Chris Dodd said this was the most important election ever as he has said about every election he has participated in. Naturally, he only gets in the big ones. He has lived in DC since his dad was a Senator, a roomate of James A. Garfield, first President named after a fictional cat.

Bill Richardson looked and sounded good, lots of foreign policy, lots of big plans, especially when he explained his long term support of embattled Attorney General Alberto VO5 Gonzales by explaining, "Hey homes, I got his back." At press time no South Carolina women had yet come forward to report any "encounters" with the notoriously "hands on" governor, former member of congress, and born-again prep school Hispanic.

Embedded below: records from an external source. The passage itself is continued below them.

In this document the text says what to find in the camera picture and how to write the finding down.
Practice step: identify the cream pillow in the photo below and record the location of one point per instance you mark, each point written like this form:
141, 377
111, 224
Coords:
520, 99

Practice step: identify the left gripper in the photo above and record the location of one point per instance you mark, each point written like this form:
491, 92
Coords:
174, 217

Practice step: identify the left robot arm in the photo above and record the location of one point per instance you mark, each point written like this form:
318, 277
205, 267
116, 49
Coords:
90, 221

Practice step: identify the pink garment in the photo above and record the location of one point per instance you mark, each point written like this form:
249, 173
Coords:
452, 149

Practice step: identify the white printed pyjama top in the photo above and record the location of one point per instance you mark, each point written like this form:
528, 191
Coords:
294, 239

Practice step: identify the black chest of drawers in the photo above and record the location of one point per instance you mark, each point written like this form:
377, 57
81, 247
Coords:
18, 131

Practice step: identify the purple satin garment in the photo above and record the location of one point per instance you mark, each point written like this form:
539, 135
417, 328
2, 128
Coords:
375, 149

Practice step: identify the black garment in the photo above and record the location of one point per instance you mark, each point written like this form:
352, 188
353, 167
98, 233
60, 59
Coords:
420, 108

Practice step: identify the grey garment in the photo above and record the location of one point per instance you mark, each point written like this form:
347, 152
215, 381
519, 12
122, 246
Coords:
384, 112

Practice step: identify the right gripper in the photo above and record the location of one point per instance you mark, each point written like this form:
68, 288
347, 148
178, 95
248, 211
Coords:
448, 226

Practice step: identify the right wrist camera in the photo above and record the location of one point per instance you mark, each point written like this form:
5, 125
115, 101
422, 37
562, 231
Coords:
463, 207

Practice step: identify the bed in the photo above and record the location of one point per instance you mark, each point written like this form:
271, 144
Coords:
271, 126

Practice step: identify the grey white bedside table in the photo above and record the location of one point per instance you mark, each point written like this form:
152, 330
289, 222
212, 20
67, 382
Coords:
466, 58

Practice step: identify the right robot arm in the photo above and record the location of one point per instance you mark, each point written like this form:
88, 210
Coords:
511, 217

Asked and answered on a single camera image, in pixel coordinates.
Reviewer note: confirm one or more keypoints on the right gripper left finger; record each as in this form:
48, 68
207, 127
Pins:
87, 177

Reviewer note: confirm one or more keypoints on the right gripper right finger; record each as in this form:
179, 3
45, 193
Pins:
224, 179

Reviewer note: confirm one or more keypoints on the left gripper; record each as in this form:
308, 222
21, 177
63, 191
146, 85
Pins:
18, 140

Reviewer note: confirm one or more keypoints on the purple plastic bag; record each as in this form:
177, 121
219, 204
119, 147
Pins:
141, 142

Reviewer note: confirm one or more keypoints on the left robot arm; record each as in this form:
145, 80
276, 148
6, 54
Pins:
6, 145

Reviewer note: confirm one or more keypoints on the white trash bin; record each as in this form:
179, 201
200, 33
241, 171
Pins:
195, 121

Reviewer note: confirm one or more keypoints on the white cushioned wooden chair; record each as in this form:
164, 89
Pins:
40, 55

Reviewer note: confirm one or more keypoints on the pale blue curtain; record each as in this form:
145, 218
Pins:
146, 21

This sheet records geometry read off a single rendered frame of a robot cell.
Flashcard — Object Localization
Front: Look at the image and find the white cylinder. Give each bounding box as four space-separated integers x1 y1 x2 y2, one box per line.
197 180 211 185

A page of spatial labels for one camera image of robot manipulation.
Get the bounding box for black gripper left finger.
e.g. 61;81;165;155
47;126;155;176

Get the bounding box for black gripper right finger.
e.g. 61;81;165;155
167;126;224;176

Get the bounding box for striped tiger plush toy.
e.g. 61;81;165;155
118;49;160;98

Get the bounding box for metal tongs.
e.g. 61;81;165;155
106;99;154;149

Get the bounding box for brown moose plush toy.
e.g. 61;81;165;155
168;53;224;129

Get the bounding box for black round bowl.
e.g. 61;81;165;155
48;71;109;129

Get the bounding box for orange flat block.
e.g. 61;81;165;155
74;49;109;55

Joe Biden shocked observers by offering a one-word answer, "yes." The question is irrelevant. The answer was, Hemingwayesque from the political Dostoevsky . Paramedics were called to revive apopleptic campaign aides and adviser-to-losing-campaigns Bob Shrum who remains unemployed thus far this season.

Dennis Kucinick said war is bad, I am one you in my middle class home, with my HOT TROPHY WIFE. SADLY, SHE WAS NOT IN EVIDENCE. So Dennis was, well, Dennis. Vaguely weird.

Former Governor of Alaska Mike Gravel (rhymes with death knell) who is legally dead in 48 states railed against war "What's it good for?" and young Biden's "arrogance" in telling the Shah how to run Persia. He provided much needed comic relief when he identified himself as the "senior statesman" on the stage, rippped off a lame old Reagan/Mondale wisecrack, and drolled on himself in a dead-on Zell Miller impersonation as he challenged Chris Matthews to a "dyew-ell."

GOP top-10 debate May 3 at the Reagan Library. As of press time, Actor, Senator, All-Law & Order all the time cable TV star Fred Thompson and his HOT TROPHY WIFE are not expected to attend. DUM-DUM.

The funny story above is a satire or parody. It is entirely fictitious.